### [Try it]
A word-for-word copy of the data is what's wanted; pictures stay out of it.

# # #

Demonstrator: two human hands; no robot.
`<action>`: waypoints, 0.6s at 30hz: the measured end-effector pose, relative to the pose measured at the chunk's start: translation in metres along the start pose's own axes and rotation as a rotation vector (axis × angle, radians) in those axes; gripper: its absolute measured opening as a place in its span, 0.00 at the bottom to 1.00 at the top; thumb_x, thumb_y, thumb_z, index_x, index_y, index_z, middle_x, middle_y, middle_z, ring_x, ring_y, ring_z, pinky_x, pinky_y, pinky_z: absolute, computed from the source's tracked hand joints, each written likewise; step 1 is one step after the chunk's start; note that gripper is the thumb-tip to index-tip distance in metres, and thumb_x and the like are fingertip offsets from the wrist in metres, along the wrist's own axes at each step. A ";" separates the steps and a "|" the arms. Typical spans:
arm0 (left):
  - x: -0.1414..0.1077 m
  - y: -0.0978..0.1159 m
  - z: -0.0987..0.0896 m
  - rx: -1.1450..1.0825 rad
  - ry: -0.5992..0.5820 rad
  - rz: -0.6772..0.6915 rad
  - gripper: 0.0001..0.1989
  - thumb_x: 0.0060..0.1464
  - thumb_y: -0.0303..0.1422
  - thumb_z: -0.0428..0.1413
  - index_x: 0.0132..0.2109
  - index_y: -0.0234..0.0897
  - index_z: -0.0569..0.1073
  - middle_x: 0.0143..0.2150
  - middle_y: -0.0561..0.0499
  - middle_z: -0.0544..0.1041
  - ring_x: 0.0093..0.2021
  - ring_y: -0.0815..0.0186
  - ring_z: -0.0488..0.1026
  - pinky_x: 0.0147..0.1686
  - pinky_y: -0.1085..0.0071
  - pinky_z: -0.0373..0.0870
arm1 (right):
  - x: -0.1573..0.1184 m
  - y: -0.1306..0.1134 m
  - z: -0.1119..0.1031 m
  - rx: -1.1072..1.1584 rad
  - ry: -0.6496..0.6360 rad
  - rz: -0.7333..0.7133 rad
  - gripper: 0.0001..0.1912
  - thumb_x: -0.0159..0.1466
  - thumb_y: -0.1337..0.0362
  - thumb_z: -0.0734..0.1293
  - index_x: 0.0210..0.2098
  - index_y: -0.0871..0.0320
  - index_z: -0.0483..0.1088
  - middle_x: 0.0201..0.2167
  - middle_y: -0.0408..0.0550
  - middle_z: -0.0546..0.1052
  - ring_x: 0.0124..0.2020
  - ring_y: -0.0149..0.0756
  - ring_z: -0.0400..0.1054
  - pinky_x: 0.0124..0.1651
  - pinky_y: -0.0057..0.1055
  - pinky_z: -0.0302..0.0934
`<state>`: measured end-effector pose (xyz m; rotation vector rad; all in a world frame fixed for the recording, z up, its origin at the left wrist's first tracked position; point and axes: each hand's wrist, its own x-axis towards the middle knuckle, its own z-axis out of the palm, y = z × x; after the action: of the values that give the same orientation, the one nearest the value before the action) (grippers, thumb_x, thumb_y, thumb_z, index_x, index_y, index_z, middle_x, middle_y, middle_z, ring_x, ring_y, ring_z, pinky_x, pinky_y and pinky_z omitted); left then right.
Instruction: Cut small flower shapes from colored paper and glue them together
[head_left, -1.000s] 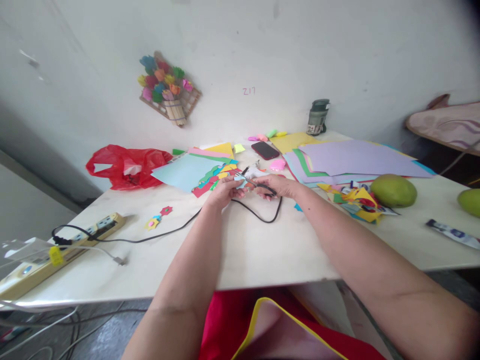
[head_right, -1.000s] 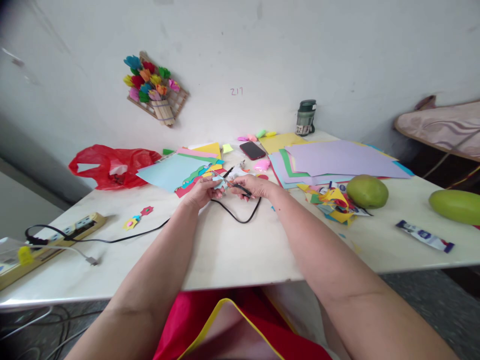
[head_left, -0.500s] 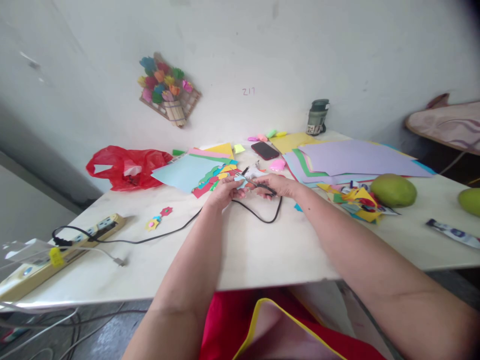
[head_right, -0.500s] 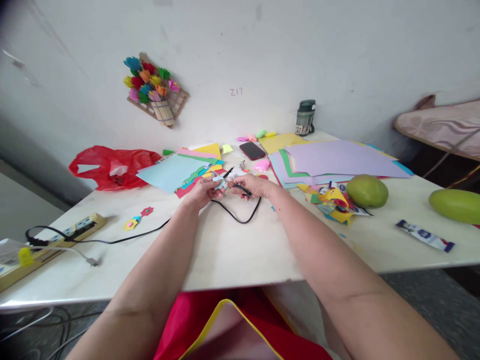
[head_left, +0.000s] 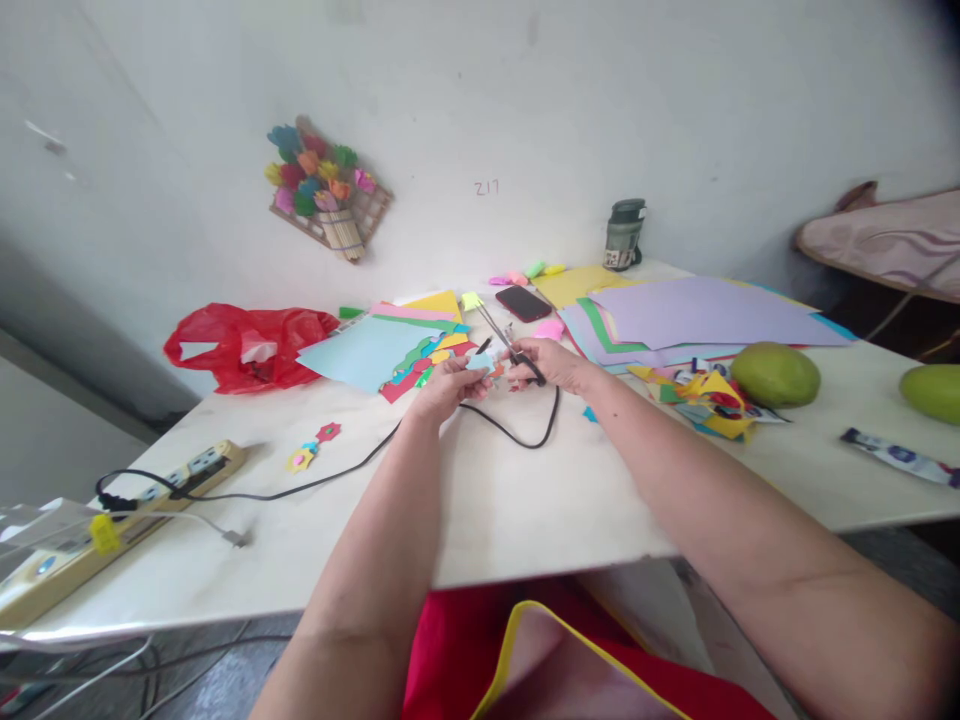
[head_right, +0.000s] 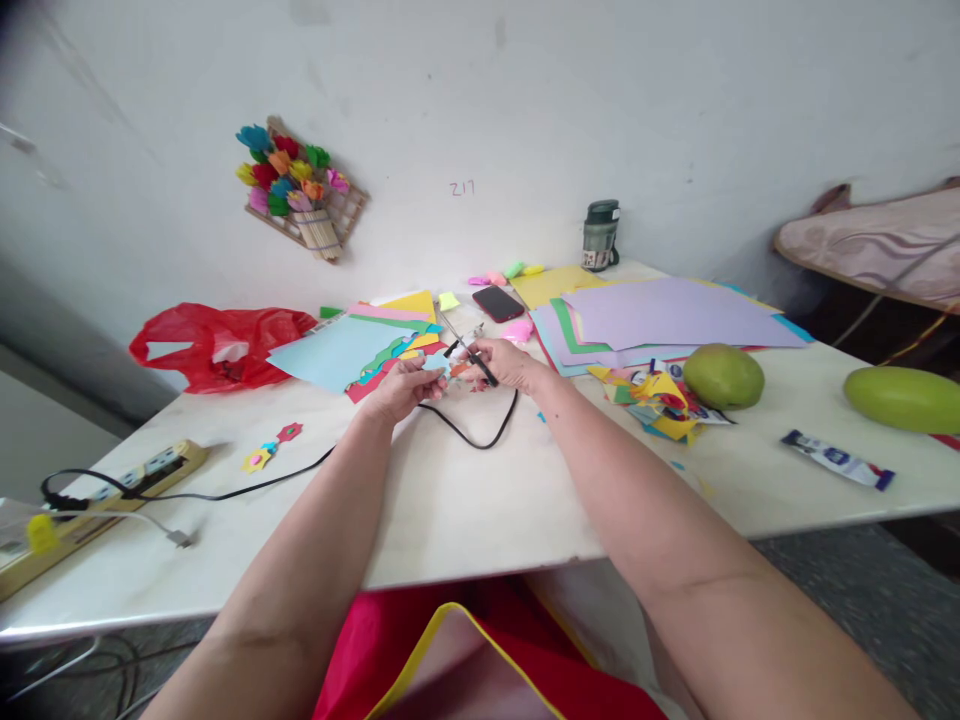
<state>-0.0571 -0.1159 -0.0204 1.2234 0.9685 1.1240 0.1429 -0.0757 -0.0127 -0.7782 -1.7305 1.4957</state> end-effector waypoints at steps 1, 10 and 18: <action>-0.001 0.001 0.001 0.004 -0.006 -0.011 0.13 0.39 0.32 0.65 0.30 0.31 0.70 0.23 0.51 0.75 0.18 0.73 0.70 0.22 0.77 0.66 | 0.000 0.000 0.000 0.023 0.024 -0.007 0.19 0.44 0.67 0.76 0.35 0.60 0.69 0.20 0.38 0.73 0.20 0.26 0.66 0.25 0.25 0.64; -0.003 0.005 0.007 0.059 -0.079 -0.025 0.15 0.43 0.32 0.65 0.35 0.31 0.69 0.24 0.51 0.76 0.19 0.72 0.72 0.22 0.77 0.69 | 0.003 -0.001 0.003 0.086 0.090 -0.084 0.16 0.46 0.70 0.72 0.35 0.60 0.68 0.24 0.42 0.75 0.21 0.26 0.68 0.23 0.21 0.60; -0.004 0.008 0.009 0.086 -0.087 -0.069 0.15 0.43 0.32 0.65 0.34 0.31 0.68 0.25 0.48 0.78 0.21 0.69 0.74 0.23 0.76 0.71 | -0.001 -0.007 0.008 0.120 0.087 -0.064 0.17 0.45 0.70 0.72 0.34 0.60 0.67 0.24 0.40 0.73 0.22 0.26 0.67 0.25 0.23 0.62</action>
<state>-0.0497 -0.1222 -0.0119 1.2882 0.9935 0.9758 0.1367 -0.0819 -0.0061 -0.7086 -1.5725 1.4855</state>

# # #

### [Result]
Demonstrator: two human hands; no robot.
`<action>`: waypoints, 0.6s at 30hz: the measured end-effector pose, relative to the pose measured at the chunk's start: translation in metres along the start pose's own axes and rotation as a rotation vector (axis × angle, radians) in those axes; gripper: its absolute measured opening as a place in its span, 0.00 at the bottom to 1.00 at the top; thumb_x, thumb_y, thumb_z, index_x, index_y, index_z, middle_x, middle_y, middle_z, ring_x, ring_y, ring_z, pinky_x, pinky_y, pinky_z: absolute, computed from the source's tracked hand joints, each written likewise; step 1 is one step after the chunk's start; note that gripper is the thumb-tip to index-tip distance in metres, and thumb_x and the like are fingertip offsets from the wrist in metres, along the wrist's own axes at each step. A ";" separates the steps and a "|" the arms. Typical spans:
arm0 (left):
  - x: -0.1414..0.1077 m
  - y: -0.0978..0.1159 m
  - z: -0.0987..0.0896 m
  - rx: -1.1450..1.0825 rad
  - ry: -0.5992..0.5820 rad
  - rz: -0.6772..0.6915 rad
  - gripper: 0.0001..0.1989
  - thumb_x: 0.0060..0.1464
  - thumb_y: -0.0303..0.1422
  - thumb_z: -0.0428..0.1413
  - index_x: 0.0132..0.2109
  - index_y: -0.0234..0.0897
  - index_z: -0.0569..0.1073
  - middle_x: 0.0143..0.2150
  - middle_y: -0.0561..0.0499
  - middle_z: -0.0544..0.1041
  - ring_x: 0.0093..0.2021
  - ring_y: -0.0815..0.0186
  - ring_z: -0.0488..0.1026
  - pinky_x: 0.0147..0.1686
  - pinky_y: -0.1085..0.0071
  - pinky_z: -0.0373..0.0870
arm1 (right):
  - x: -0.1573..0.1184 m
  - y: -0.1306..0.1134 m
  - z: -0.1119..0.1031 m
  - rx: -1.1072..1.1584 rad
  - ry: -0.6496..0.6360 rad
  - rz: -0.7333..0.7133 rad
  - gripper: 0.0001..0.1912
  - thumb_x: -0.0159..0.1466
  - thumb_y: -0.1337..0.0362
  - thumb_z: -0.0734..0.1293
  - index_x: 0.0210..0.2098
  - index_y: -0.0871..0.0320
  - index_z: -0.0483..0.1088
  - middle_x: 0.0201..0.2167
  - middle_y: -0.0408..0.0550
  - middle_z: -0.0546..0.1052
  - ring_x: 0.0124..0.2020
  - ring_y: -0.0149..0.0756
  - ring_z: -0.0400..0.1054
  - pinky_x: 0.0124..0.1651
  - pinky_y: -0.0057..0.1055
  - pinky_z: -0.0302..0.0934
`<state>`: measured end-effector pose (xyz m; rotation vector rad; all in a world frame fixed for the recording, z up, its origin at the left wrist's first tracked position; point and axes: each hand's wrist, its own x-axis towards the middle knuckle, its own z-axis out of the palm, y = z × x; after the action: of the values that give the same orientation, the one nearest the value before the action) (grippers, thumb_x, thumb_y, thumb_z, index_x, index_y, index_z, middle_x, middle_y, middle_z, ring_x, ring_y, ring_z, pinky_x, pinky_y and pinky_z omitted); left then right.
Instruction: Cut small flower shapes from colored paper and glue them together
[head_left, -1.000s] 
[head_right, -1.000s] 
[head_left, -0.500s] 
[head_right, -0.500s] 
[head_left, +0.000s] 
[head_right, +0.000s] 
<state>-0.0571 -0.1159 -0.0204 1.2234 0.9685 1.1240 0.1429 -0.0757 -0.0127 -0.7782 -1.7305 1.4957</state> end-effector waypoints at steps 1, 10 and 18: <action>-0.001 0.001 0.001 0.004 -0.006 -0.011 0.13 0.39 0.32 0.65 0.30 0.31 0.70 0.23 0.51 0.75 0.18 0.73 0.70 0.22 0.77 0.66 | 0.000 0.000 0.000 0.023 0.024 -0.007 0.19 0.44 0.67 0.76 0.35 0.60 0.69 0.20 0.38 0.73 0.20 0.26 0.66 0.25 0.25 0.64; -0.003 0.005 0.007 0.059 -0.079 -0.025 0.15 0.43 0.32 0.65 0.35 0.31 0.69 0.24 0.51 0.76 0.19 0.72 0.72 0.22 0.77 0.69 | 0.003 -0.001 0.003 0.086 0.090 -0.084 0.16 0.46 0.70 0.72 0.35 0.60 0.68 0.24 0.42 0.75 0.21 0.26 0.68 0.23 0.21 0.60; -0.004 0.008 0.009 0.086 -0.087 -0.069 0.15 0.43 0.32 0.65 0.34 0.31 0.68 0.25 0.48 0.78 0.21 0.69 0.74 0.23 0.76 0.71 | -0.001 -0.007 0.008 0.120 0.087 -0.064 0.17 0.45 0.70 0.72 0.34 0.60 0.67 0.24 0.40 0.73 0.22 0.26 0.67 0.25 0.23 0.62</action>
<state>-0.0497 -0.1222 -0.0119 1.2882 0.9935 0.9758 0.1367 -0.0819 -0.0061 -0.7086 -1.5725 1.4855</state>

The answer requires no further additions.